Your goal: Verbatim copy without images: return all of the data as it stands.

Excerpts from a dataset:
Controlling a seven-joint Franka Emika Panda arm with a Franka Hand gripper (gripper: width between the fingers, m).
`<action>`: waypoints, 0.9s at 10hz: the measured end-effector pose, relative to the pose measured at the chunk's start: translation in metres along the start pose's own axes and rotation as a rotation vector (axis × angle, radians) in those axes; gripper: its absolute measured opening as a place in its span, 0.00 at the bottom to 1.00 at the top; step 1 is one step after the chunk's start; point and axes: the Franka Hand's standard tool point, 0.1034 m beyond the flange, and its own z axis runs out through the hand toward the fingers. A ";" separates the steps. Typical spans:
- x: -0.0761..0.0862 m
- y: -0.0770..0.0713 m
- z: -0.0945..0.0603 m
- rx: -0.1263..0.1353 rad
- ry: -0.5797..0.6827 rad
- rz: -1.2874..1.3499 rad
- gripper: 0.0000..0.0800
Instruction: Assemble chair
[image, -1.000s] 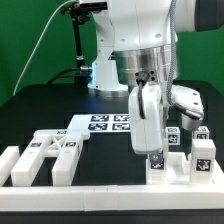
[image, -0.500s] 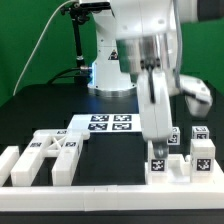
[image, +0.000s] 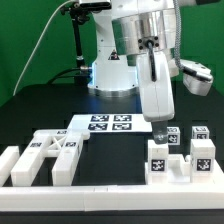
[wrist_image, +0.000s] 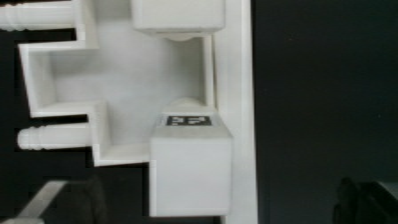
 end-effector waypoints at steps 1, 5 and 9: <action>0.000 0.000 0.000 -0.001 0.001 -0.015 0.81; 0.003 0.006 -0.011 0.030 0.013 -0.400 0.81; -0.003 0.008 -0.023 0.093 0.066 -0.649 0.81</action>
Offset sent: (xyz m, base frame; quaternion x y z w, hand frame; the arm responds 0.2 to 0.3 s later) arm -0.0205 -0.0061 0.0121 0.0288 0.0083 -0.1619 0.9863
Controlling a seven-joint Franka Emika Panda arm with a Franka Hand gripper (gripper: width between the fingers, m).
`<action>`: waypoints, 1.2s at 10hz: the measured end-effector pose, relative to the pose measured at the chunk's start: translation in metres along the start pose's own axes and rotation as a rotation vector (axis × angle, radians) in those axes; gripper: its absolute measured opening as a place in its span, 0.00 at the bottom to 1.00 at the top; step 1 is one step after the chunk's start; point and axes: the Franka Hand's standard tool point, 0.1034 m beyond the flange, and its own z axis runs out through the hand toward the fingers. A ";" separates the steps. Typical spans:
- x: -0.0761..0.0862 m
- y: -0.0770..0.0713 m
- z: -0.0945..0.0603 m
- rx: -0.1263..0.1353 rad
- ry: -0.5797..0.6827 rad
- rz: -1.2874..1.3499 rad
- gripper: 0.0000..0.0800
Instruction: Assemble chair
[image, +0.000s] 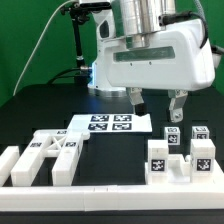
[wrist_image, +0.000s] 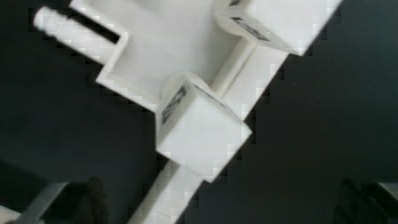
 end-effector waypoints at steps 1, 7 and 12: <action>0.000 0.001 0.001 -0.005 -0.004 -0.091 0.81; -0.005 0.017 0.017 -0.017 0.109 -0.887 0.81; 0.006 0.034 0.020 -0.023 0.163 -1.021 0.81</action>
Offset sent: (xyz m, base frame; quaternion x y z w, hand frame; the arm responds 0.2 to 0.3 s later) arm -0.0192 -0.0014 -0.0056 0.0032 0.0484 -0.3454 0.9372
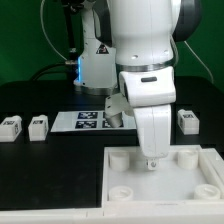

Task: Assemble one leg

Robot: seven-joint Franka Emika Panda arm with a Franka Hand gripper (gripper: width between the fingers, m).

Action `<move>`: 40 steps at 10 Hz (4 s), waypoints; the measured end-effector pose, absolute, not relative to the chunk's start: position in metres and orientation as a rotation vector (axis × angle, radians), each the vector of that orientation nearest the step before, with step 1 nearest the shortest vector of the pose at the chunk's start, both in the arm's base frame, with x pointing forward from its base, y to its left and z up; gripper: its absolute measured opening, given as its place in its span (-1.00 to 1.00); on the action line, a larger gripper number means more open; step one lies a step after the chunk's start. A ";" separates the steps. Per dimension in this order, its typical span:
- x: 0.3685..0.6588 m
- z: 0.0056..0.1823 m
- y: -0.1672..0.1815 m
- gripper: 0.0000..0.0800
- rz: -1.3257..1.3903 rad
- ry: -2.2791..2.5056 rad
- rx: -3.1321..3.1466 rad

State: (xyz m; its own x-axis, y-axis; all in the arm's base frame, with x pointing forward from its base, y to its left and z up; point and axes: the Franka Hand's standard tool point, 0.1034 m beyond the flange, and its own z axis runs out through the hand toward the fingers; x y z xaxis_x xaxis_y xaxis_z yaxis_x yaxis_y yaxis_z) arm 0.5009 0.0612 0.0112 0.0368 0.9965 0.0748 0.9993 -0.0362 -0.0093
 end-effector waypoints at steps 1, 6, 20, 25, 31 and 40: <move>0.501 0.012 0.061 0.62 -0.074 -2.140 -2.219; 0.494 0.063 0.075 0.62 -0.102 -1.777 -2.569; 0.437 0.054 0.158 0.62 0.090 0.379 -3.000; 0.405 0.045 0.156 0.62 0.754 0.304 -2.946; 0.405 0.039 0.161 0.62 1.165 0.287 -2.818; 0.378 0.011 0.169 0.62 1.284 0.344 -2.777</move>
Offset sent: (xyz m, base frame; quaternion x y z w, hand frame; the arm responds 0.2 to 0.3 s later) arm -0.0186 0.0075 0.0766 -0.0410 -0.0546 0.0523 0.9963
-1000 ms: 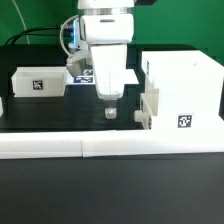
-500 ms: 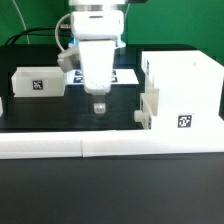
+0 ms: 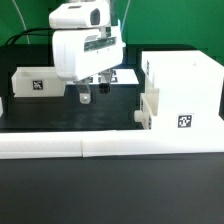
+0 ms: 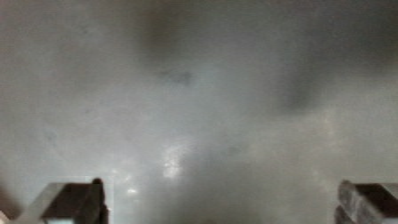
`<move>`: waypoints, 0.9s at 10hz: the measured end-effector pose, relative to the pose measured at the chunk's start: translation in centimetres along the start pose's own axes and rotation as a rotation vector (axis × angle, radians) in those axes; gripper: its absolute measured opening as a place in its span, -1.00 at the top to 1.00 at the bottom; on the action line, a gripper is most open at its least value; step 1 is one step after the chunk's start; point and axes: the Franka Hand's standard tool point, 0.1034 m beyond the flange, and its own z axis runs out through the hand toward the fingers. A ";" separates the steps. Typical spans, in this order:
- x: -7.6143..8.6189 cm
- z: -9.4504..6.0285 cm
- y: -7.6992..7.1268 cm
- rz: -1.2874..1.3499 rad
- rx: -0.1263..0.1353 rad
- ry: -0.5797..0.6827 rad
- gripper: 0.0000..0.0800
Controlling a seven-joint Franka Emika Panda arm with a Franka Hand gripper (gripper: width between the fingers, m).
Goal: Assemble drawer
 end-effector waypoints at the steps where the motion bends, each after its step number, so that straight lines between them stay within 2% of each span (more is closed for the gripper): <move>1: -0.1 0.0 0.0 0.095 0.002 0.002 -0.62; 2: -0.8 -0.3 0.0 0.189 -0.014 0.009 -0.62; 4: -2.6 -1.8 -1.6 0.402 -0.060 0.028 -0.62; 6: -3.1 -2.2 -2.9 0.576 -0.056 0.031 -0.62; 9: -3.1 -2.0 -2.7 0.755 -0.050 0.039 -0.62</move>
Offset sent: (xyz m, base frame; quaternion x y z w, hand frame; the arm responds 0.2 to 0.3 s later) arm -0.0524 -0.0371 0.0240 -0.0913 -0.0155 0.2402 0.9663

Output below:
Controlling a seven-joint Franka Emika Panda arm with a Franka Hand gripper (gripper: width between the fingers, m).
`<action>`: waypoints, 0.9s at 10hz: the measured end-effector pose, relative to the pose measured at the chunk's start: translation in metres along the start pose's own axes and rotation as a rotation vector (axis × angle, radians) in those axes; gripper: its absolute measured opening as a place in its span, 0.00 at the bottom to 1.00 at the top; step 1 is one step after the chunk's start; point and axes: the Franka Hand's standard tool point, 0.1034 m beyond the flange, and its own z axis runs out through the hand toward the fingers. A ";" separates the steps. Typical spans:
- x: -0.0761..0.0862 m
- y: -0.0770..0.0713 m
- z: -0.0945..0.0603 m
- rx: -0.1263..0.1353 rad
- ry: -0.5797..0.6827 rad
- rz: -1.2874..1.3499 rad
- gripper: 0.0000..0.0800
Instruction: Assemble chair
[image, -1.000s] 
[image, -0.500s] 
[image, +0.000s] 
[wrist_image, +0.000s] 
 end-effector waypoints at steps 1, 5 and 9: <action>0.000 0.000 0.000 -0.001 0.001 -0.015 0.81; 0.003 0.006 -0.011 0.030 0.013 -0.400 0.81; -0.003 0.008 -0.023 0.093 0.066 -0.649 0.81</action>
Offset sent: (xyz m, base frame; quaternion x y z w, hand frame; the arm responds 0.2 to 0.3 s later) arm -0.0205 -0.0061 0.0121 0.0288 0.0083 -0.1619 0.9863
Controlling a seven-joint Franka Emika Panda arm with a Franka Hand gripper (gripper: width between the fingers, m).
`<action>`: waypoints, 1.2s at 10hz: the measured end-effector pose, relative to the pose measured at the chunk's start: translation in metres along the start pose's own axes and rotation as a rotation vector (axis × angle, radians) in those axes; gripper: its absolute measured opening as a place in its span, 0.00 at the bottom to 1.00 at the top; step 1 is one step after the chunk's start; point and axes: the Franka Hand's standard tool point, 0.1034 m beyond the flange, and its own z axis runs out through the hand toward the fingers. A ";" separates the steps. Typical spans:
- x: -0.0761..0.0862 m
- y: -0.0770..0.0713 m
- z: -0.0945..0.0603 m
- rx: -0.1263..0.1353 rad
- ry: -0.5797..0.6827 rad
- rz: -1.2874..1.3499 rad
- gripper: 0.0000..0.0800
Instruction: Assemble chair
[image, +0.000s] 
[wrist_image, +0.000s] 
 end-effector waypoints at steps 1, 7 and 12: <action>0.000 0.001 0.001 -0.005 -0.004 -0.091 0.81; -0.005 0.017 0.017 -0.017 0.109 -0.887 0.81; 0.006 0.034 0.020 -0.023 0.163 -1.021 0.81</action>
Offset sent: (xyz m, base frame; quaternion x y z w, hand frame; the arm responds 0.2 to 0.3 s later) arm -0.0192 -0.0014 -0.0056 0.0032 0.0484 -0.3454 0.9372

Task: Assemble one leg

Robot: seven-joint Franka Emika Panda arm with a Franka Hand gripper (gripper: width between the fingers, m).

Action `<move>`: 40 steps at 10 Hz (4 s), waypoints; the measured end-effector pose, absolute, not relative to the chunk's start: position in metres and orientation as a rotation vector (axis × angle, radians), each the vector of that orientation nearest the step before, with step 1 nearest the shortest vector of the pose at the chunk's start, both in the arm's base frame, with x pointing forward from its base, y to its left and z up; gripper: its absolute measured opening, given as its place in its span (-1.00 to 1.00); on the action line, a larger gripper number means more open; step one lies a step after the chunk's start. A ";" separates the steps. Per dimension in this order, its typical span:
- x: 0.3685..0.6588 m
- z: 0.0056..0.1823 m
- y: -0.1672..0.1815 m
- gripper: 0.0000..0.0800
- rz: -1.3257..1.3903 rad
- ry: -2.2791..2.5056 rad
- rx: -3.1321..3.1466 rad

State: (xyz m; its own x-axis, y-axis; all in the arm's base frame, with x pointing forward from its base, y to its left and z up; point and axes: the Franka Hand's standard tool point, 0.1034 m beyond the flange, and its own z axis runs out through the hand toward the fingers; x y z xaxis_x xaxis_y xaxis_z yaxis_x yaxis_y yaxis_z) arm 0.5009 0.0612 0.0112 0.0368 0.9965 0.0748 0.9993 -0.0362 -0.0093
 end-effector waypoints at steps 1, 6, 20, 25, 31 and 40: <move>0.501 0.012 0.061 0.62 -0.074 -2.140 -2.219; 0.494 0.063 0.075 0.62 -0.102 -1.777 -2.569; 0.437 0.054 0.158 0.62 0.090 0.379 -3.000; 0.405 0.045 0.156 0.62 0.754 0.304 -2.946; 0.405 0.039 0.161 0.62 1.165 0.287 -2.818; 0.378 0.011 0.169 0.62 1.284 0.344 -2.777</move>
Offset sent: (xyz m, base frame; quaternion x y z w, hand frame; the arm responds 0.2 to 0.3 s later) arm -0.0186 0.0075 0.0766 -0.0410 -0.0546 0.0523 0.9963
-1000 ms: 
-500 ms: 
+0 ms: 
+0 ms: 
`<move>`: waypoints, 0.9s at 10hz: the measured end-effector pose, relative to the pose measured at the chunk's start: translation in centimetres along the start pose's own axes and rotation as a rotation vector (axis × angle, radians) in those axes; gripper: its absolute measured opening as a place in its span, -1.00 at the top to 1.00 at the bottom; on the action line, a gripper is most open at its least value; step 1 is one step after the chunk's start; point and axes: the Franka Hand's standard tool point, 0.1034 m beyond the flange, and its own z axis runs out through the hand toward the fingers. A ";" separates the steps. Typical spans, in this order:
- x: -7.6143..8.6189 cm
- z: -9.4504..6.0285 cm
- y: -7.6992..7.1268 cm
- rz: -1.2874..1.3499 rad
- rx: -0.1263..0.1353 rad
- ry: -0.5797..0.6827 rad
- gripper: 0.0000..0.0800
Controlling a seven-joint Franka Emika Panda arm with a Franka Hand gripper (gripper: width between the fingers, m).
Goal: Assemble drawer
 end-effector waypoints at the steps where the motion bends, each after its step number, so that straight lines between them stay within 2% of each span (more is closed for the gripper): <move>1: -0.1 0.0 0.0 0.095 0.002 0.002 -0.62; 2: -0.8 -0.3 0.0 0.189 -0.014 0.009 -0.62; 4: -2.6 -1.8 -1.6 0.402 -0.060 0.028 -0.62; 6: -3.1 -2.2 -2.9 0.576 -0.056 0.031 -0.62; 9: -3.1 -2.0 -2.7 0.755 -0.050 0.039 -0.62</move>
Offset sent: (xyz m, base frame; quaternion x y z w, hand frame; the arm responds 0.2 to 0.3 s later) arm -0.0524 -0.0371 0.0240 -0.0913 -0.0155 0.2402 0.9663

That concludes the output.